И тут Френч увидел то, чего он никак не ожидал и что наполнило его мозг ужасом безумия: над металлическим шлемом, неподвижно прикованным к креслу, показался мигающий скользящий синий огонь. Легкий дым повалил из-под краев шлема, и запах горелого мяса, тошный и страшный, казалось, наполнил всю комнату непроницаемым кошмарным чадом.
Френч опомнился, когда кто-то дернул его за рукав. Все было кончено, и требовалось подписать акт о состоявшейся смертной казни над приговоренным отцеубийцей.
Френч тупо повиновался. Он плохо соображал и не мог оторвать безумно расширенного взгляда от неподвижной белой фигуры с шлемом вместо головы. От нее уже распространялось молчание смерти.
Всю дорогу назад Френч ничего не видел и ничего не сознавал. Он двигался машинально, как автомат, и все тело его ныло и терзалось какой-то еще никогда не изведанной мукой.
Казалось, что что-то надо вспомнить, что-то самое главное и самое ужасное.
Как будто бы он пропустил какую-то подробность, а в ней-то и было все. Оно давало смысл всему, что произошло, самому Френчу, всей жизни, которая шла кругом обычным шумным и суетливым темпом…
"То ли, что его убили… то ли, что он, Френч, был там… то ли, что смерть, очевидно, была страшна, невообразимо мучительна?.. Нет, не то, а что же? — мелькало в голове Френча. — Да что же, наконец?.."
Казалось, вот-вот, одно усилие — и все будет ясно. Но это усилие так и не было сделано, и он никогда не вспомнил, не понял.
А это было то, что в момент, когда шлем надвигался на еще живые, широко открытые глаза, эти глаза еще живого, но убиваемого выразили уже малопонятное для других чувство последней, бессознательной и безнадежной мольбы о помощи. И это было еще то, что тогда Френч ясно понял это выражение, но не двинулся с места, с диким и острым любопытством, как и все, запечатлевая в мозгу каждый момент убийства…
Ужас
I
По обыкновению, весь вечер Ниночка провела у старичков Иволгиных. Ей было хорошо, весело у них и потому, что у старичков было светло и уютно, и потому, что от молодости, радости и надежд, наполнявших ее с ног до головы, ей везде было весело. Все время она болтала о том, как удивительно ей хочется жить и веселиться.
Часов в одиннадцать она собралась домой, и провожать ее пошел сам старичок Иволгин.

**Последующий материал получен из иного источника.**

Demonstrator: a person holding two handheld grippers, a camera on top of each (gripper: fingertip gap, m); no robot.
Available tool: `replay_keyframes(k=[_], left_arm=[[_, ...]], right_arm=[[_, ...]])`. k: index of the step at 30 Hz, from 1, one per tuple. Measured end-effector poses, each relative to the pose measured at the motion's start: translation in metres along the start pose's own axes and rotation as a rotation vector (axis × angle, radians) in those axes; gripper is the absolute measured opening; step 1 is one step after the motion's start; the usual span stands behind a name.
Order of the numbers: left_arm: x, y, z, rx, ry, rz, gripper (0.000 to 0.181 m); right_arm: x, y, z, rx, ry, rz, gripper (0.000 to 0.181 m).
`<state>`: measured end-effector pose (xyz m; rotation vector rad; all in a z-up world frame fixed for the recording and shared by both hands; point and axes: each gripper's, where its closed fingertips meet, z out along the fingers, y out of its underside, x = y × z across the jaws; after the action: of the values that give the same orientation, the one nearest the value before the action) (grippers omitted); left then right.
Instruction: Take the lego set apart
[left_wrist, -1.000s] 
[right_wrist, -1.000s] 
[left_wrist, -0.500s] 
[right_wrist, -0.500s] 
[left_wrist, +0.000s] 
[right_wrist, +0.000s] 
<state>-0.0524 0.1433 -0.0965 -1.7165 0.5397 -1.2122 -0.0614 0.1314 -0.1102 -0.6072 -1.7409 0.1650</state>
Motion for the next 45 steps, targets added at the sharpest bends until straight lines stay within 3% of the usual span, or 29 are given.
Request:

На дворе было темно и сыро. От реки, невидимой за темными, смутными силуэтами изб и сараев, слитых в одну и призрачную, и тяжелую черную массу, дул порывистый, сырой и упругий ветер, и слышно было, как грозно и печально гудели вербы в огородах.
На реке что-то сопело, медленно ползло с тягучим нарастающим шорохом и вдруг рассыпалось с странным звоном, треском и всхлипыванием.
— Лед тронулся, — сказал Иволгин, с трудом шагая против ветра.
Ветер рвал и мотал полы его шинели и юбку Ниночки и откуда-то брызгал в лицо мелкими холодными каплями.
— Весна идет! — весело и звонко, как все, что говорила, ответила Ниночка.
И действительно, казалось, что во мраке ночи кто-то идет по реке, по воздуху, по ветру. Идет властный, могучий, теплый и сырой.
— Вот скоро вы и домой! — сказал Иволгин, только для того, чтобы сделать приятное милой девушке, такой молодой, такой веселой, доброй и нежной, всегда возбуждавшей в его старом сердце особенное и теплое, и радостное, и грустное чувство.
— Да, теперь, слава Богу, скоро уже! — отворачиваясь от ветра, прокричала Ниночка, и голос ее радостно и сладко вздрогнул.
Они прошли темную и мокрую улицу и повернули на площадь. Там было пусто и веяло холодом, как из погреба. У ограды церкви еще лежал талый снег и смутно белел в сероватой мгле. За церковью, едва видной из темных и голых деревьев, точно черными костями шуршащих верхушками, выдвинулся большой кирпичный, с голыми углами, дом и взглянул прямо им в глаза двумя яркими освещенными, зловещими от общей тьмы, окнами.